* Try it: Reproduce the data below in full and to the letter, images excepted.
[[ Provided entries open ]]
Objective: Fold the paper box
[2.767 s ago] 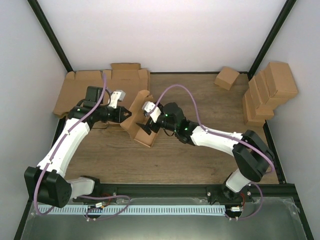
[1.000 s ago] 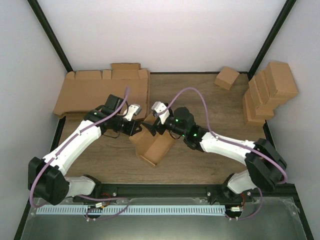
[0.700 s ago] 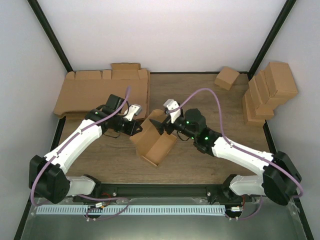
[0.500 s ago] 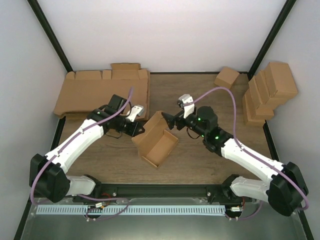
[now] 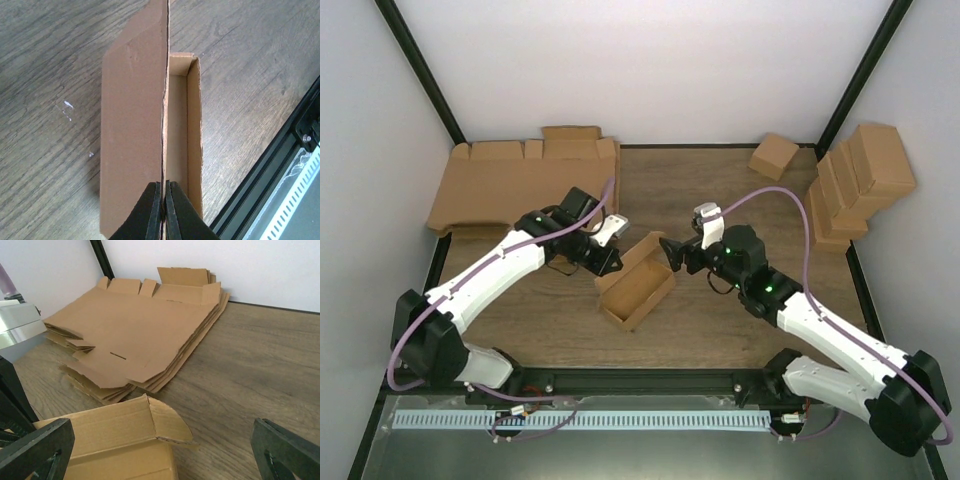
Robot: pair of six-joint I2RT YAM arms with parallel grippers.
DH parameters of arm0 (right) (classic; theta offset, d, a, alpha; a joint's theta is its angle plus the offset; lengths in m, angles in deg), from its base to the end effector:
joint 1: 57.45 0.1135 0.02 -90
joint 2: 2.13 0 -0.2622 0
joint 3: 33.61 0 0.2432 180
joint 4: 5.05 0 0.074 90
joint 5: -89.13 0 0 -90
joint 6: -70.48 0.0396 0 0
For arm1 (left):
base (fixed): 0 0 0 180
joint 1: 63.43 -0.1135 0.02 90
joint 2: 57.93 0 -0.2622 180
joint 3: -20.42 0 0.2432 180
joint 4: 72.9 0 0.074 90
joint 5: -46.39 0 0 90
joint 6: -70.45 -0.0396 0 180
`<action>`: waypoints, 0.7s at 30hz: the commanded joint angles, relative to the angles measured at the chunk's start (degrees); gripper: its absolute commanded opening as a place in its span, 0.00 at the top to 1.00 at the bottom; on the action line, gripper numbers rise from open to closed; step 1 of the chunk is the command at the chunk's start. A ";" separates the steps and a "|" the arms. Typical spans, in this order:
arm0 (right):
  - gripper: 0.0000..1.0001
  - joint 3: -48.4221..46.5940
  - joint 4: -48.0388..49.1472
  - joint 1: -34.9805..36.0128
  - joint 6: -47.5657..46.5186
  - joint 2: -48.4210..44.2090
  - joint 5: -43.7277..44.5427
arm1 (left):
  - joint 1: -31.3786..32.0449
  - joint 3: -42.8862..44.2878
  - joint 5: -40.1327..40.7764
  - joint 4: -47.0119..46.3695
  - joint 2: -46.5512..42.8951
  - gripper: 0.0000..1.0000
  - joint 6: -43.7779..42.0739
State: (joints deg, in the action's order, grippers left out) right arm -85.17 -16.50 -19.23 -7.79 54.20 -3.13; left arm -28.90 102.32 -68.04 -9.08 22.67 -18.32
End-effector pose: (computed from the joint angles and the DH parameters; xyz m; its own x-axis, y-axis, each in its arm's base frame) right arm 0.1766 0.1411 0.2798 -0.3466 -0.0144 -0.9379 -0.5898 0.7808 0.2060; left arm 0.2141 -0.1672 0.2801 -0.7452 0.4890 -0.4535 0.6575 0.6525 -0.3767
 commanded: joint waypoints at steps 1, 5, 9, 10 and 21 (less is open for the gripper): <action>0.00 -1.12 -4.75 0.02 1.68 -2.27 2.13 | 2.22 2.44 2.75 3.50 1.96 0.96 -1.28; 0.00 -1.37 -7.05 0.02 1.74 -4.17 2.33 | 4.32 3.03 4.06 3.42 2.46 0.96 -2.22; 0.00 -1.07 -8.57 -0.03 -1.39 -6.05 0.23 | 6.17 3.18 4.26 3.46 2.19 0.96 -3.24; 0.00 -1.02 -8.95 0.05 -2.62 -6.28 -1.00 | 6.46 3.26 4.92 3.50 2.13 0.96 -3.30; 0.11 -3.48 -13.03 0.02 -11.39 -2.07 -6.66 | 7.71 5.39 8.36 5.07 -1.11 0.96 -2.87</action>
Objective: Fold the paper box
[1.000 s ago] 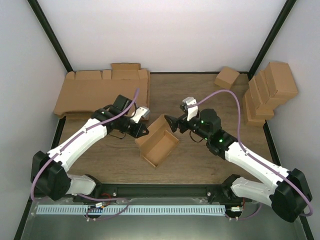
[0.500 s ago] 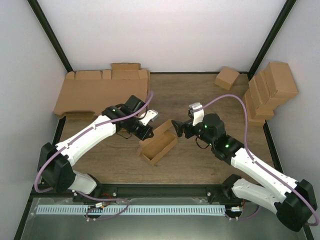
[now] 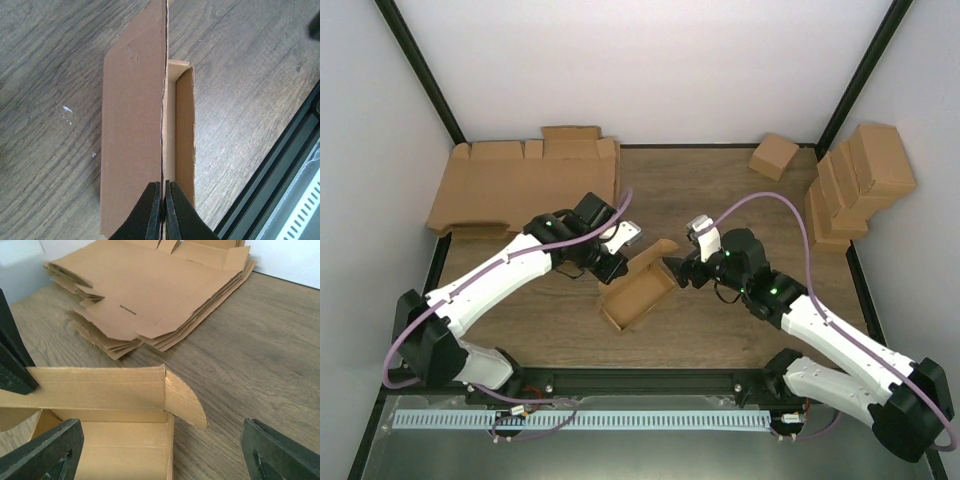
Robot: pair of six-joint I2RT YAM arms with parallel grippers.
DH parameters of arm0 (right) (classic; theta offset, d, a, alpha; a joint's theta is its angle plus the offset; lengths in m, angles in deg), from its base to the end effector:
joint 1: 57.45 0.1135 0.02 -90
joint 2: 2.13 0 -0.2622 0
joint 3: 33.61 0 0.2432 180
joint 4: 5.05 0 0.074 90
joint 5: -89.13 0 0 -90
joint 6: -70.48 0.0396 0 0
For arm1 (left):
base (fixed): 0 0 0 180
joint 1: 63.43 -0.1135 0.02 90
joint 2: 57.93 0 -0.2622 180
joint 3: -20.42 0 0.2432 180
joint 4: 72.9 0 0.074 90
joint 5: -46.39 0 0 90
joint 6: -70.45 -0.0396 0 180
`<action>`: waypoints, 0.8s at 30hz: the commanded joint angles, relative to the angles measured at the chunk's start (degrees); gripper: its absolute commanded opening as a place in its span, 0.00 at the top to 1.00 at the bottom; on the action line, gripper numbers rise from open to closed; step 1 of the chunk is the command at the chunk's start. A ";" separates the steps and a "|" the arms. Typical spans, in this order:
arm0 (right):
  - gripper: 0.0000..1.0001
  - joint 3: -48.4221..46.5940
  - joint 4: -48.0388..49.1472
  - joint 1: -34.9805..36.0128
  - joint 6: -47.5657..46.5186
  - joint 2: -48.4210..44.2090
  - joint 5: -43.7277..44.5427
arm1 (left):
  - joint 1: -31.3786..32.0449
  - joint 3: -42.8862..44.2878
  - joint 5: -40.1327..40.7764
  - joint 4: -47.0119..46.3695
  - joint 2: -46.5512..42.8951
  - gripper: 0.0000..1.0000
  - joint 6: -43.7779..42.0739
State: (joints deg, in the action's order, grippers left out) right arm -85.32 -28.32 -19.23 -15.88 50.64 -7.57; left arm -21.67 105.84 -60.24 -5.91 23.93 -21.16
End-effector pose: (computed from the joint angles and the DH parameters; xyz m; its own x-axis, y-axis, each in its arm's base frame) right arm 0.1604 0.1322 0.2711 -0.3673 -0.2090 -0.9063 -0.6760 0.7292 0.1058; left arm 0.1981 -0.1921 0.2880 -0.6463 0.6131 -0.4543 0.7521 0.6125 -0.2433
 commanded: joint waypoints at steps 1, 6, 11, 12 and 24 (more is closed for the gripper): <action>0.11 -3.63 -1.26 0.02 -4.07 1.80 -2.60 | 0.49 2.09 0.54 2.15 -2.79 0.96 0.02; 0.12 -4.44 -1.44 0.03 -10.60 2.31 -1.80 | 0.54 3.09 1.14 3.41 -5.14 0.96 0.52; 0.15 -4.75 -2.19 0.02 -13.06 4.31 -1.51 | 0.65 3.86 0.31 4.27 -6.96 0.96 0.73; 0.15 -4.78 -2.12 0.02 -12.94 4.81 -1.60 | 0.68 3.98 -0.13 4.47 -7.24 0.96 0.63; 0.22 -4.14 3.45 -0.44 -10.50 8.39 -3.49 | 0.93 3.16 -2.65 4.51 -11.27 0.96 0.65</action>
State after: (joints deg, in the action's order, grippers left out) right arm -87.51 -27.38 -19.25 -26.50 57.99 -9.25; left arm -21.08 108.44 -61.55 -1.60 15.08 -20.83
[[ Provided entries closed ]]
* Written reply:
Objective: Fold the paper box
[2.767 s ago] 
[1.000 s ago] 
[0.700 s ago] 
[0.500 s ago] 
[now] 
Robot: pair of six-joint I2RT YAM arms with parallel grippers.
DH parameters of arm0 (right) (classic; theta offset, d, a, alpha; a joint's theta is its angle plus the offset; lengths in m, angles in deg), from its base to the end effector:
joint 1: 57.45 0.1135 0.02 -90
joint 2: 2.13 0 -0.2622 0
joint 3: 33.61 0 0.2432 180
joint 4: 5.05 0 0.074 90
joint 5: -89.13 0 0 -90
joint 6: -70.48 0.0396 0 0
For arm1 (left):
base (fixed): 0 0 0 180
joint 1: 63.43 -0.1135 0.02 90
joint 2: 57.93 0 -0.2622 180
joint 3: -20.42 0 0.2432 180
joint 4: 72.9 0 0.074 90
joint 5: -46.39 0 0 90
joint 6: -70.45 -0.0396 0 180
`<action>`: waypoints, 0.7s at 30hz: the commanded joint angles, relative to the angles measured at the chunk's start (degrees); gripper: its absolute commanded opening as a place in its span, 0.00 at the top to 1.00 at the bottom; on the action line, gripper numbers rise from open to closed; step 1 of the chunk is the command at the chunk's start. A ";" separates the steps and a "|" the arms. Typical spans, in this order:
arm0 (right):
  - gripper: 0.0000..1.0001
  - joint 3: -48.4221..46.5940
  - joint 4: -48.0388..49.1472
  - joint 1: -34.9805..36.0128
  - joint 6: -47.5657..46.5186
  - joint 2: -48.4210..44.2090
  - joint 5: -43.7277..44.5427
arm1 (left):
  - joint 1: -31.3786..32.0449
  - joint 3: -42.8862..44.2878
  - joint 5: -40.1327..40.7764
  - joint 4: -47.0119..46.3695
  - joint 2: -46.5512..42.8951
  - gripper: 0.0000..1.0000
  - joint 6: -43.7779..42.0739
State: (joints deg, in the action's order, grippers left out) right arm -85.17 -16.50 -19.23 -7.79 54.20 -3.13; left arm -28.90 102.32 -68.04 -9.08 22.67 -18.32
End-effector pose: (computed from the joint angles and the DH parameters; xyz m; its own x-axis, y-axis, each in its arm's base frame) right arm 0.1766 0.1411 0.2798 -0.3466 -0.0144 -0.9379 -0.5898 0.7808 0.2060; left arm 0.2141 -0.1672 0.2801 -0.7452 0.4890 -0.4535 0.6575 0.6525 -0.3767
 commanded: joint waypoints at steps 1, 5, 9, 10 and 21 (less is open for the gripper): <action>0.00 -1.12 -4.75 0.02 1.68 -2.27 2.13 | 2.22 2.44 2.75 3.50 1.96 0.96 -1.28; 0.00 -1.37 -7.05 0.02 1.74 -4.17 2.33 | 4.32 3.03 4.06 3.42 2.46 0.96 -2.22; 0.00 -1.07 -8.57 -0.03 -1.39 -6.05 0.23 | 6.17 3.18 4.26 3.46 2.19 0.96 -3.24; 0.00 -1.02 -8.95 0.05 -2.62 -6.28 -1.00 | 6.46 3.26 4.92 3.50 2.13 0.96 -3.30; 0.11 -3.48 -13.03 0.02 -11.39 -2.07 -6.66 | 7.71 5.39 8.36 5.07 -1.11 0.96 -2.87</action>
Objective: Fold the paper box
[1.000 s ago] 
[0.500 s ago] 
[now] 
Robot: pair of six-joint I2RT YAM arms with parallel grippers.
DH parameters of arm0 (right) (classic; theta offset, d, a, alpha; a joint's theta is its angle plus the offset; lengths in m, angles in deg), from its base to the end effector:
joint 1: 57.45 0.1135 0.02 -90
joint 2: 2.13 0 -0.2622 0
joint 3: 33.61 0 0.2432 180
joint 4: 5.05 0 0.074 90
joint 5: -89.13 0 0 -90
joint 6: -70.48 0.0396 0 0
For arm1 (left):
base (fixed): 0 0 0 180
joint 1: 63.43 -0.1135 0.02 90
joint 2: 57.93 0 -0.2622 180
joint 3: -20.42 0 0.2432 180
joint 4: 72.9 0 0.074 90
joint 5: -46.39 0 0 90
joint 6: -70.45 -0.0396 0 180
`<action>`: waypoints, 0.8s at 30hz: the commanded joint angles, relative to the angles measured at the chunk's start (degrees); gripper: its absolute commanded opening as a place in its span, 0.00 at the top to 1.00 at the bottom; on the action line, gripper numbers rise from open to closed; step 1 of the chunk is the command at the chunk's start. A ";" separates the steps and a "|" the arms. Typical spans, in this order:
arm0 (right):
  - gripper: 0.0000..1.0001
  - joint 3: -48.4221..46.5940
  - joint 4: -48.0388..49.1472
  - joint 1: -34.9805..36.0128
  - joint 6: -47.5657..46.5186
  - joint 2: -48.4210..44.2090
  - joint 5: -43.7277..44.5427
arm1 (left):
  - joint 1: -31.3786..32.0449
  - joint 3: -42.8862..44.2878
  - joint 5: -40.1327..40.7764
  - joint 4: -47.0119..46.3695
  - joint 2: -46.5512..42.8951
  - gripper: 0.0000..1.0000
  - joint 6: -43.7779..42.0739
State: (joints deg, in the action's order, grippers left out) right arm -85.32 -28.32 -19.23 -15.88 50.64 -7.57; left arm -21.67 105.84 -60.24 -5.91 23.93 -21.16
End-effector pose: (computed from the joint angles and the DH parameters; xyz m; its own x-axis, y-axis, each in its arm's base frame) right arm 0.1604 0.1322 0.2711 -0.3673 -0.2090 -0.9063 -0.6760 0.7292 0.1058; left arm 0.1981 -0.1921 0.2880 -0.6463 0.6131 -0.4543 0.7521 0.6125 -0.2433
 commanded: joint waypoints at steps 1, 6, 11, 12 and 24 (more is closed for the gripper): <action>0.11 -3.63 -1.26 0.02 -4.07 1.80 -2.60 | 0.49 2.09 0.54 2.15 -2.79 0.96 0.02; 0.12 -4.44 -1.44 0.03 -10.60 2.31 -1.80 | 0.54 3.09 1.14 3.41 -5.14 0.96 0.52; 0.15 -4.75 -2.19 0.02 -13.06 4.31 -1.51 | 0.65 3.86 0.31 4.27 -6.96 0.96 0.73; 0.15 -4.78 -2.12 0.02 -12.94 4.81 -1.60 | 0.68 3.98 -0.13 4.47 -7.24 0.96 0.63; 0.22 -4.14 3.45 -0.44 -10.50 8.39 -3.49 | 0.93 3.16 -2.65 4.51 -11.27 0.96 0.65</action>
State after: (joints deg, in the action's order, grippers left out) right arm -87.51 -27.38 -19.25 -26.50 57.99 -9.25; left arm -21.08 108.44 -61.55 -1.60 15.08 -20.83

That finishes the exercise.